We had a lengthy discussion about “the voice” on this EP, since it is so incredibly different than my first EP. I was speak singing more, and flirting with a broad range of genres, so the dilemma was how to maintain one voice throughout. I referenced Beck’s Odelay album, as my biggest influence on this EP. I grew up in church being under the influence of mostly Christian music, then a mix of musical theatre, nineties rock and hip hop while I was living in Harlem and I simply wanted to create a sonic snapshot of moments I had experienced over the past few years and didn’t want to water it down to fit one genre. So, Tony brought in live musicians to record on our existing sessions and enlisted Grammy Award winning mix engineer, Shawn Everett, to polish the sound that is, Sexy N Domesticated.
You brought a special group of musicians – how did they come on board?
Tony had a specific group of musicians in mind for the EP. We had to book individual recording sessions over the course of a 4 month window, since the musicians he wanted are in demand and it was pretty much next to impossible to schedule everyone at the same time.
What did they brought up to the table?
He brought Patrick Warren in to record the keys and some sick special effect plugins on the tracks, from flutes, to the “super hero effect,” as I called it, on Sexy N Domesticated. Then he booked Matt Chamberlain (Pearl Jam) who came in for a one day session and sat down at the drums, listened to the digital drums within the song once, and nail it on the first pass. I will never forget how mind blowing it was witnessing his jaw dropping talent in the studio. Then, Tony brought in Musician, Composer and Producer, Joel Shearer, who was invited to play on Alanis Morissette’s Jagged Little Pill to record guitar parts over the guitars I had recorded, and then Alan Hampton (Andrew Bird/Robert Glasper) came in and played bass.

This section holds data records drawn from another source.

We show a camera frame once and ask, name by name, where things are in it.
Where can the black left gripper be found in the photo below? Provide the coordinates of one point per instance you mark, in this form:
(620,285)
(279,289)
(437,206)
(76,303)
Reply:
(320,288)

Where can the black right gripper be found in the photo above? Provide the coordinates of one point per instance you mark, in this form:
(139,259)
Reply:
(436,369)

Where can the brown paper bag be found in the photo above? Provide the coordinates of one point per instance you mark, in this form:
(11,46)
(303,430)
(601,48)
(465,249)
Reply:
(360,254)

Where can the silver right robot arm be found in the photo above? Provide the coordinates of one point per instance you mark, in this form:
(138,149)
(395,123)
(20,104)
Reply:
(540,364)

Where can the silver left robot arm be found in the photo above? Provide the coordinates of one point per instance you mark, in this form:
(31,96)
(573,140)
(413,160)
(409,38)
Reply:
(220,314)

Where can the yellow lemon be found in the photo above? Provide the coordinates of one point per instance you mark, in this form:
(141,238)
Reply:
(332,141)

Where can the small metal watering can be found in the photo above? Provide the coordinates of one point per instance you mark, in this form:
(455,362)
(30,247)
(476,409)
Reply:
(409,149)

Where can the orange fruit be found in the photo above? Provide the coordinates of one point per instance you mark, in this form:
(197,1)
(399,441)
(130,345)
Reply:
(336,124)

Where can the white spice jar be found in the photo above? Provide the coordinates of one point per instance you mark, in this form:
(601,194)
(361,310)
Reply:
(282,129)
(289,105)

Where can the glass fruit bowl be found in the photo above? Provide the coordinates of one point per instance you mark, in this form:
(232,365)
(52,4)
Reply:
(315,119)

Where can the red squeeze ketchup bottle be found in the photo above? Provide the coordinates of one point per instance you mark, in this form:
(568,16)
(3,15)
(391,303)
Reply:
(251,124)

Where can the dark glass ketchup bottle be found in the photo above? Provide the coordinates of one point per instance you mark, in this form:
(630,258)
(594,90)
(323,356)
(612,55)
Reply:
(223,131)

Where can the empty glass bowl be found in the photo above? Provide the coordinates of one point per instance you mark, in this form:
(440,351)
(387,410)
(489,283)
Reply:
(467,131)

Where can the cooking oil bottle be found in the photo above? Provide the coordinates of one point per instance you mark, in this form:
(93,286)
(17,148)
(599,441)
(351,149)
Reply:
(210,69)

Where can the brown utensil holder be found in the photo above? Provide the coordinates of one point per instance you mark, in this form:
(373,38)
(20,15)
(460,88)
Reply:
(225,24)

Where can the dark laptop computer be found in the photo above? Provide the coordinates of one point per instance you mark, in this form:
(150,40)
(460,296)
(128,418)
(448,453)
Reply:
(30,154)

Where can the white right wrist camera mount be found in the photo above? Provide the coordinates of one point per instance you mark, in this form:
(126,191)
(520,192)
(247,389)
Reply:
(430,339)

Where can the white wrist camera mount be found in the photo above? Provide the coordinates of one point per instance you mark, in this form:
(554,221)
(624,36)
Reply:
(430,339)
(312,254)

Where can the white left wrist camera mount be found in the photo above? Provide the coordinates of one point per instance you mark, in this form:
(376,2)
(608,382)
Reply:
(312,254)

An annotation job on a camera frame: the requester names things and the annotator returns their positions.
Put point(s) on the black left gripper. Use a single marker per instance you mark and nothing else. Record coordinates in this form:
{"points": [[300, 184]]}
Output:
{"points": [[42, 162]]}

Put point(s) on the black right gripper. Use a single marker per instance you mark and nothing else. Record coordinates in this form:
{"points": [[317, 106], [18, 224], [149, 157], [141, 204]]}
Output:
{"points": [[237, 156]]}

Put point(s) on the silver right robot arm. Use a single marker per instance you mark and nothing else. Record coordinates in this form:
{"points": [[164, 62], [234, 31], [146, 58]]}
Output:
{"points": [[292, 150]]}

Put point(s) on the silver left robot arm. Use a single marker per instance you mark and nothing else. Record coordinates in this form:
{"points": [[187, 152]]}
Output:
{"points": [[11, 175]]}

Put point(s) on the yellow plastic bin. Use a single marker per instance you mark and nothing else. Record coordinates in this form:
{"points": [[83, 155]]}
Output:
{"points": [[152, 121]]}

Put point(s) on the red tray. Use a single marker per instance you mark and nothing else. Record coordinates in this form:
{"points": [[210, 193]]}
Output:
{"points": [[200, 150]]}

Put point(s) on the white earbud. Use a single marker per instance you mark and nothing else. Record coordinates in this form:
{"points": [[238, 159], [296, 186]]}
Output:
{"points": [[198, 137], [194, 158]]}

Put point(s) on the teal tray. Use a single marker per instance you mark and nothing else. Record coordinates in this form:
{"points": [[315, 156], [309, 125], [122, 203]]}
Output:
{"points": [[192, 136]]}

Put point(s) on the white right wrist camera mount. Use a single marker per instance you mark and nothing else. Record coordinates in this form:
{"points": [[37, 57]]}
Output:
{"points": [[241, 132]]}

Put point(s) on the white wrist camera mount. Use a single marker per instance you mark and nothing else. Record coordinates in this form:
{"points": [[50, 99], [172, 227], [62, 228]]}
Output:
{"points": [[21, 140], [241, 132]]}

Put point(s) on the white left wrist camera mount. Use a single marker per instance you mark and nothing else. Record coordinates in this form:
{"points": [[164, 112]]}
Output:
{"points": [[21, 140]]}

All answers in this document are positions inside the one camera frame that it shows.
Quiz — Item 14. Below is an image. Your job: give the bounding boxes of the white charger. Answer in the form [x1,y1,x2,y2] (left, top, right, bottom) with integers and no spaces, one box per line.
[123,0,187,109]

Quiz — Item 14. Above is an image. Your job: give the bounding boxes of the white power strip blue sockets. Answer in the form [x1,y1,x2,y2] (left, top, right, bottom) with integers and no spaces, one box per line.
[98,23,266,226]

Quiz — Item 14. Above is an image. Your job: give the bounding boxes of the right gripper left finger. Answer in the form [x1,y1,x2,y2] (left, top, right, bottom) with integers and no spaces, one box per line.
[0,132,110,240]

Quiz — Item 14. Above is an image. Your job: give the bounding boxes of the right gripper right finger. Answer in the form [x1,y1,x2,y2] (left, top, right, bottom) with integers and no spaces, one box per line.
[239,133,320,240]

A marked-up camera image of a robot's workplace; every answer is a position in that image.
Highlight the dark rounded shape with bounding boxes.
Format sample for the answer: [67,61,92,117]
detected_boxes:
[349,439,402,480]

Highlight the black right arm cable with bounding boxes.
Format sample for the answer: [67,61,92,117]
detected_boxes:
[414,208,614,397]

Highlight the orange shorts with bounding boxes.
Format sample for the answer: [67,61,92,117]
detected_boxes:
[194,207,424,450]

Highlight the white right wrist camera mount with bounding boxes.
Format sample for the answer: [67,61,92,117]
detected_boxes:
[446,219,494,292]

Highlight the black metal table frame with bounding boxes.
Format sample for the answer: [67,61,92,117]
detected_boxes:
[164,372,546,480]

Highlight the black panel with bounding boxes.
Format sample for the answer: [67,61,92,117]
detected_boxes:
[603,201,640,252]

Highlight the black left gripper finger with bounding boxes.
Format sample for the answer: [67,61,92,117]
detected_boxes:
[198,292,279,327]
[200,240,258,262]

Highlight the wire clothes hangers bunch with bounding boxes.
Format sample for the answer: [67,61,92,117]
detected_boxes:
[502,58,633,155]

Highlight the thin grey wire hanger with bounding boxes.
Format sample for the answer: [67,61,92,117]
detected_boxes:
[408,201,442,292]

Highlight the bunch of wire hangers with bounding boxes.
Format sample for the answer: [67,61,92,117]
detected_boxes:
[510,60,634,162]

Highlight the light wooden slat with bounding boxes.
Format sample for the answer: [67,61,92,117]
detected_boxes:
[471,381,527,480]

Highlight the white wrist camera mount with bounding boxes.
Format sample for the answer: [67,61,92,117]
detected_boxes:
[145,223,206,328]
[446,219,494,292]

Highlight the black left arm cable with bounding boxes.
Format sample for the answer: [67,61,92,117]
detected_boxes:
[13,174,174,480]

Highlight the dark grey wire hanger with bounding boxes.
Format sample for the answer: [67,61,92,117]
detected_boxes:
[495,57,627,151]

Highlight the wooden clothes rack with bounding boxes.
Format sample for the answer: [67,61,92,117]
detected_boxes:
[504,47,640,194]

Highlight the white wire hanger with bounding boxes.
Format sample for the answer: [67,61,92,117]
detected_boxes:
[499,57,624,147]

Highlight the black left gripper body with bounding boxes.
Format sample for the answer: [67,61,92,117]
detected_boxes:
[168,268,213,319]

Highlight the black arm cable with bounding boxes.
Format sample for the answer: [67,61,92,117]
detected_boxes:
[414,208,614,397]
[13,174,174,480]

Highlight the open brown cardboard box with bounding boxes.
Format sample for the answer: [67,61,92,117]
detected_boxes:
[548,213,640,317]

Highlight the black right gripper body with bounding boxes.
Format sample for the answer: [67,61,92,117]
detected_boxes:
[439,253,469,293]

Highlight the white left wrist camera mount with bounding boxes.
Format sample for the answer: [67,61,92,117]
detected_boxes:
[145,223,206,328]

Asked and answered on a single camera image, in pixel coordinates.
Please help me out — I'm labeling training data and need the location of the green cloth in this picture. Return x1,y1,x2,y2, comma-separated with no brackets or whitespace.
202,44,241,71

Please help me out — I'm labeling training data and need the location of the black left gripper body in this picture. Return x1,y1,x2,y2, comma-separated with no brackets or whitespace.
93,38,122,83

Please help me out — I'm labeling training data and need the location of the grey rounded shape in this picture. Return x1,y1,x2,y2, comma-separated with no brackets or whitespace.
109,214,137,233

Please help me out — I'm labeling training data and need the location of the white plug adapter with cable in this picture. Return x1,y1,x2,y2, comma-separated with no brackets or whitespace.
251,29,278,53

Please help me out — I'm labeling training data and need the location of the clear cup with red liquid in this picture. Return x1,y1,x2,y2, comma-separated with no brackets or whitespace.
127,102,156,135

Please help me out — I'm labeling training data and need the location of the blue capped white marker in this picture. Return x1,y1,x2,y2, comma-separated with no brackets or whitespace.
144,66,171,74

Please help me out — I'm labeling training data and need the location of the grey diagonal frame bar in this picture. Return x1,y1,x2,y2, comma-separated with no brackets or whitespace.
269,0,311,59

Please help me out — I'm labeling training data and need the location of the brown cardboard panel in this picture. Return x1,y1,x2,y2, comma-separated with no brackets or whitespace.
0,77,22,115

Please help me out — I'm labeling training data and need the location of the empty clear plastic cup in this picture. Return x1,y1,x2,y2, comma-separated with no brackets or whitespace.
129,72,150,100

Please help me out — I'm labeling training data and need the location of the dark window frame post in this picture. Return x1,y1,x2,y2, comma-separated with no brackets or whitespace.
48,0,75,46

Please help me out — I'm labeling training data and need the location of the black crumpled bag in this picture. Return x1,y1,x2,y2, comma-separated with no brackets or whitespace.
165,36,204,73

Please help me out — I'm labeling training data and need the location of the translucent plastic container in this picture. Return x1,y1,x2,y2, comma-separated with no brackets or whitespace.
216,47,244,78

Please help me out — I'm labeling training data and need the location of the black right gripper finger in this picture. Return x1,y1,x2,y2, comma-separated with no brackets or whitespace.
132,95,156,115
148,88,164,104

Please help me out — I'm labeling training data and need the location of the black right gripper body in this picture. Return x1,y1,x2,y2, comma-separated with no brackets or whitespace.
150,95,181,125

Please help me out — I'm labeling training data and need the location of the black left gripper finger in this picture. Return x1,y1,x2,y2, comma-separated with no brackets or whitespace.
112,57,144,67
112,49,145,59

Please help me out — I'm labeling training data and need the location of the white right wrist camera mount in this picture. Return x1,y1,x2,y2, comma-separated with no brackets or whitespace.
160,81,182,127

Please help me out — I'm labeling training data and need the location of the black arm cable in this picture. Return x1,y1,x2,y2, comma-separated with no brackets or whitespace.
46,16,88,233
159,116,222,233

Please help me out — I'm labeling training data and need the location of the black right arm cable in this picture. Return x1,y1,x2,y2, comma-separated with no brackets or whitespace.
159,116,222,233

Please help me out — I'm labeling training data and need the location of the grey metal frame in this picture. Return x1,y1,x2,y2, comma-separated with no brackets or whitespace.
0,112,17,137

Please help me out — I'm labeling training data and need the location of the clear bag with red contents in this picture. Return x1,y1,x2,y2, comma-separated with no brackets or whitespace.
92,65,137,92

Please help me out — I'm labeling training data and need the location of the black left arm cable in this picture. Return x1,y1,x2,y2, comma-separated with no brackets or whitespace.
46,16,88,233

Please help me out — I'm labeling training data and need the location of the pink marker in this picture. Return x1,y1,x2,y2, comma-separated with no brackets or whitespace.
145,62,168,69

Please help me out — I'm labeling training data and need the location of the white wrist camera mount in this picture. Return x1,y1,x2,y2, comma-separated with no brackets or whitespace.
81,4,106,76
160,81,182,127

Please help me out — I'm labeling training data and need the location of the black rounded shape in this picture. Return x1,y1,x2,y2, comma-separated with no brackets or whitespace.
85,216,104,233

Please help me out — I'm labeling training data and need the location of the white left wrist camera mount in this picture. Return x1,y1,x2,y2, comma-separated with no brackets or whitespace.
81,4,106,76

How does acting influences your music and the other way around?
Acting is the art of taking a writer’s story and bringing their words to life. There is a journey within the story, the “Three acts”, as they say. I look at songwriting the same in many ways. There is the dilemma in the first verse, and hopefully by the bridge of the song, “the lesson”, or resolution is found. The chorus is just that, a chorus, a universal theme that many can relate to as a group. Sometimes the verse details don’t specifically relate to a listener, but the chorus should be something that could stand on it’s own and the listener own it as their own. I also love the ability to tell my own stories blending other’s stories within something I’ve experienced using different narratives in a song or with prosody, which is a big concept in the Berklee program.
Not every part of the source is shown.